Martin points to the “steep rise of basketball and soccer.” With all due respect to the accomplishments of NBA stars like Steve Nash and Andrew Wiggins or the Canadian women’s soccer team, Canada will never be identified first and foremost with either basketball or soccer. How could it versus the likes of the United States or Germany?

Hockey remains quintessentially Canadian. The appetite for hockey in Canada is unstinting. Just look at the TV numbers.

This year, for the first time ever, TSN is televising all 64 games of the IIHF Ice Hockey World Championship for Canadian viewers. Last year’s gold medal game, where Sidney Crosby’s Canadians romped 6-1 over Alexander Ovechkin’s Russians, reaped a record-setting 1.5 million viewers in Canada. In total, more than 10 million people tuned in to check out the 2015 tournament in the Czech Republic.

Martin also argues that hockey is in decline in Canada due to “no Canadian teams in the playoffs, no Stanley Cup winner since the last century and problems endemic to the ice game, such as a lack of scoring and frightening head injuries.” The first two issues fall into the category of “This too shall pass.” The second two issues can be – and to some degree are already being – addressed by stricter rule enforcement. The IIHF has long held that there is no such thing as a clean hit to the head, and professional hockey leagues have likewise tightened their stance. It’s all about making the game better over time.

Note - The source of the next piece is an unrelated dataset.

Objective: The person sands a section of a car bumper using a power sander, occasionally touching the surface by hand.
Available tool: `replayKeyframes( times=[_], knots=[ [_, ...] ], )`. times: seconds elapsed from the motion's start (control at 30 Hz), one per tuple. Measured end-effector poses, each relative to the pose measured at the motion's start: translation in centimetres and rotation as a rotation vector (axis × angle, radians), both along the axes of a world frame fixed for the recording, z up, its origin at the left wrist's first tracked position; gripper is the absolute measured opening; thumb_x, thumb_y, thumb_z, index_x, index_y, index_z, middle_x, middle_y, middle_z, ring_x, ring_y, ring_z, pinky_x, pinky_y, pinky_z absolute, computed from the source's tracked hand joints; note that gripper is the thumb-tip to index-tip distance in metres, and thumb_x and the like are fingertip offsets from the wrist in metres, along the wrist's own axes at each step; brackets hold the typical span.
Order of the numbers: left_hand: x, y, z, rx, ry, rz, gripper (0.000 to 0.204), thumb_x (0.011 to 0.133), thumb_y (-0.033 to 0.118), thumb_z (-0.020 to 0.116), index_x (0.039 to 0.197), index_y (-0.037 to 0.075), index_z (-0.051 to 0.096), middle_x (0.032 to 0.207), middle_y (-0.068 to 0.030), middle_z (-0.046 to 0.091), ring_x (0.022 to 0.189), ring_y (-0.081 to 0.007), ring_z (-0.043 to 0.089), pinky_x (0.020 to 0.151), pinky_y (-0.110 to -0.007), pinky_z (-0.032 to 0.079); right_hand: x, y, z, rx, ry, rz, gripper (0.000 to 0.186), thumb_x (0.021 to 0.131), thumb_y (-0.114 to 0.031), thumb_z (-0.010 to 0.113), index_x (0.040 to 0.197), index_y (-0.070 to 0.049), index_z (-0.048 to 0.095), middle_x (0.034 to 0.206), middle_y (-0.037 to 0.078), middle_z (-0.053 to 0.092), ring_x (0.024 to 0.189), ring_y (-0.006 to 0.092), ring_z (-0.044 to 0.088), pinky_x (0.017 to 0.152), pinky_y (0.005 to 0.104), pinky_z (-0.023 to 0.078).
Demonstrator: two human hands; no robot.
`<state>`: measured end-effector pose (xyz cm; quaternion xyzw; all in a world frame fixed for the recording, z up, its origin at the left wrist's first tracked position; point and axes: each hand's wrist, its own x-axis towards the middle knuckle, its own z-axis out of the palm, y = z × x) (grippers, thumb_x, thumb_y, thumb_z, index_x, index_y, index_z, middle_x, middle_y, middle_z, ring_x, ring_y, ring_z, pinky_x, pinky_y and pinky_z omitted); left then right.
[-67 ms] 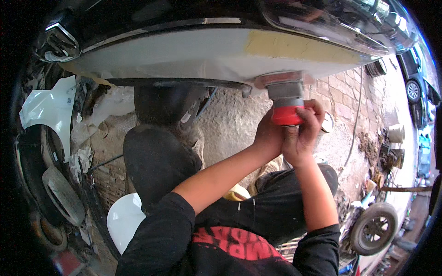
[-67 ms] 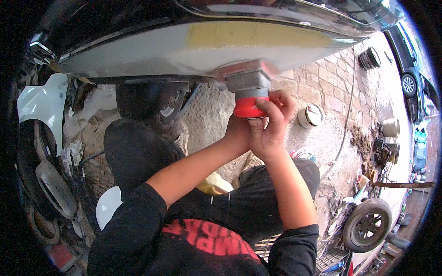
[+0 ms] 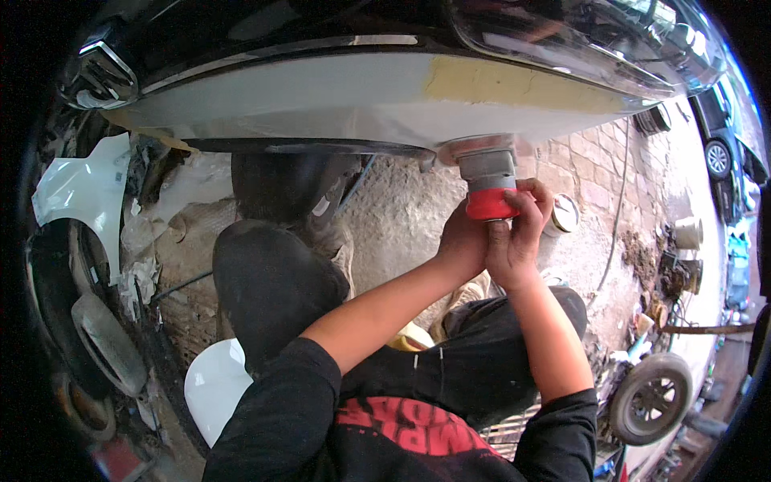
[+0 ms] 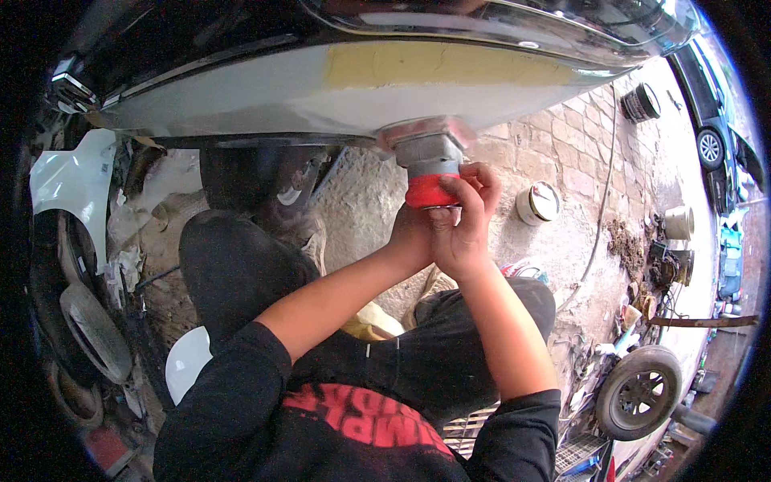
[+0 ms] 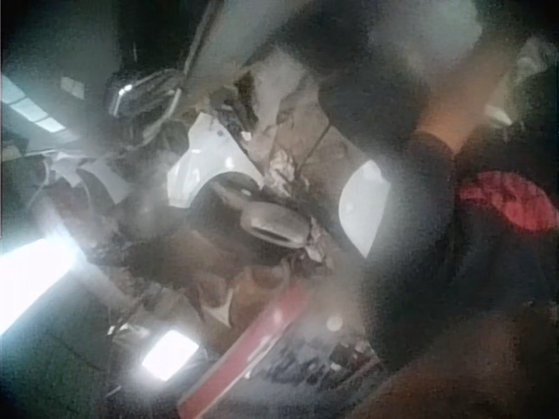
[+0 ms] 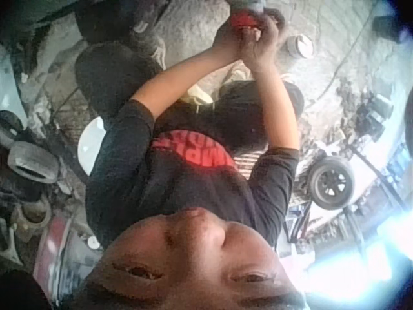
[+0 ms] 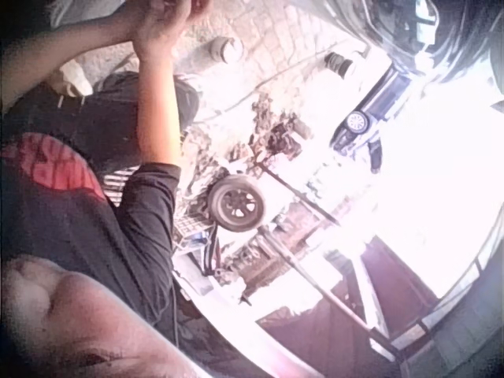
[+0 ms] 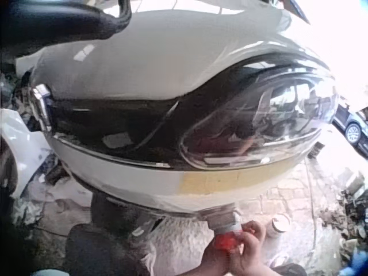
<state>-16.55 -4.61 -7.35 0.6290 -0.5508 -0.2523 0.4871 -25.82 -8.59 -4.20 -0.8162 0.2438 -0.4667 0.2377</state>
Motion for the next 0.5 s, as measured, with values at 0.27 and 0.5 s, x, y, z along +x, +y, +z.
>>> replayKeyframes(
  times=[0.27, 0.5],
  knots=[
    [0.9, -0.2, 4.6, -0.013, 0.012, -0.038, 0.042, 0.087, 0.037, 0.063, 0.122, 0.013, 0.058, 0.114, -0.0131, 0.066, 0.108, -0.0317, 0.064, 0.09, -0.042, 0.052, 1.4, -0.7, 4.4, -0.177, -0.228, -0.019, 0.044, 0.102, -0.04, 0.052, 0.13, -0.006, 0.045, 0.125, 0.022, 0.043, 0.111, 0.0309, 0.048, 0.098, 0.0444, 0.04],
    [-0.6, -0.2, 0.6, -0.003, 0.009, -0.04, 0.043, 0.088, 0.031, 0.062, 0.126, 0.012, 0.055, 0.118, -0.0137, 0.064, 0.111, -0.0315, 0.063, 0.09, -0.042, 0.052, -0.7, -0.3, 0.8, 0.014, 0.009, -0.006, 0.041, 0.099, -0.033, 0.06, 0.128, -0.006, 0.05, 0.129, 0.022, 0.039, 0.115, 0.0334, 0.048, 0.099, 0.0473, 0.043]
  ],
)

In addition, Martin cites the impact of immigration on passion for hockey: “With the new makeup of the population, the interest in and the passion for hockey isn’t the same.” However, in all seven Canadian NHL cities, the NHL teams retain first place in the hearts of sports fans. (And yes, that applies in Toronto too, where a revitalized Leafs’ Stanley Cup run would eclipse in popularity the recent playoff exploits of the NBA’s Raptors or MLB’s Blue Jays.) And over time, immigration will simply expand the diversity within hockey, as has already been seen with the likes of superstar Montreal Canadiens defenceman P.K. Subban.

The most undying testimonial to hockey’s staunch position in Canadians is what happened in the streets of Vancouver on February 28, 2010 when Sidney Crosby scored the golden overtime goal to lift Canada past the United States in the Olympic final – a game watched by 16.6 million Canadians. That was a party reminiscent of what would have happened in Brazil had the host nation won the 2014 FIFA World Cup. It could not have been triggered by any other sports event in Canada.

It’s now 2016, and hockey’s best days in Canada are still to come.